● Task directions:
Return the whole listing, keeping every character the same.

[[ Information shown open ]]

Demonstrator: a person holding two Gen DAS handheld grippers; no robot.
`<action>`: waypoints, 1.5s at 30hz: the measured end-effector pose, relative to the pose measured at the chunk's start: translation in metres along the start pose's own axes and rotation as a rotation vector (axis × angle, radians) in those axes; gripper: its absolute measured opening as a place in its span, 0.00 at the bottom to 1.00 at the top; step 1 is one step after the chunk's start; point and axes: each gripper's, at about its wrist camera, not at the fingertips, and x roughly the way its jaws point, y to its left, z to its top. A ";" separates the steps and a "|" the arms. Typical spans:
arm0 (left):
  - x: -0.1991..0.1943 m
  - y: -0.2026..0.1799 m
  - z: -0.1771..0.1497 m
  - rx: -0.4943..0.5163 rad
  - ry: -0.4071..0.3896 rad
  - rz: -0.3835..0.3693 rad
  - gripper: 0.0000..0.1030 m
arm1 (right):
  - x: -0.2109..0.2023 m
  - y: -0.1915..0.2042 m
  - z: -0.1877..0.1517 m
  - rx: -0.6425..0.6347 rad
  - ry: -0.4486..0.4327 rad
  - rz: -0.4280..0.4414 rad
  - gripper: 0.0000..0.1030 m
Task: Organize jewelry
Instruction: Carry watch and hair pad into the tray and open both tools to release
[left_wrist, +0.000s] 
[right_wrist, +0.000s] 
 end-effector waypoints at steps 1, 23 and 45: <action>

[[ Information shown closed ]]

● Answer to the exercise:
Demonstrator: a person holding two Gen DAS handheld grippers; no robot.
`<action>`: waypoints, 1.5s at 30hz: the measured end-effector pose, relative to the pose measured at the chunk's start: translation in metres along the start pose's own axes and rotation as a rotation vector (axis × angle, radians) in those axes; gripper: its absolute measured opening as a place in its span, 0.00 at the bottom to 1.00 at the top; step 1 is one step after the chunk's start; point and axes: each gripper's, at about its wrist camera, not at the fingertips, and x roughly the way its jaws point, y to its left, z to its top. A ";" separates the steps and a "|" the arms. Typical spans:
arm0 (left):
  - x: -0.1991..0.1943 m
  - y: -0.2026..0.1799 m
  - z: -0.1771..0.1497 m
  - rx: -0.4943..0.5163 rad
  - ry: -0.4071..0.3896 rad
  - rz: -0.3835..0.3693 rad
  - gripper: 0.0000..0.1030 m
arm1 (right):
  - x: -0.2109..0.2023 m
  - y: -0.1915..0.2042 m
  - z: -0.1877..0.1517 m
  - rx: -0.6425..0.6347 rad
  - ry: -0.4486..0.4327 rad
  - rz: -0.4280..0.4414 rad
  - gripper: 0.0000..0.1030 m
Task: Organize jewelry
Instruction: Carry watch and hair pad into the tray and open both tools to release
[left_wrist, +0.000s] 
[right_wrist, +0.000s] 
 end-effector waypoints at steps 1, 23 and 45: <action>

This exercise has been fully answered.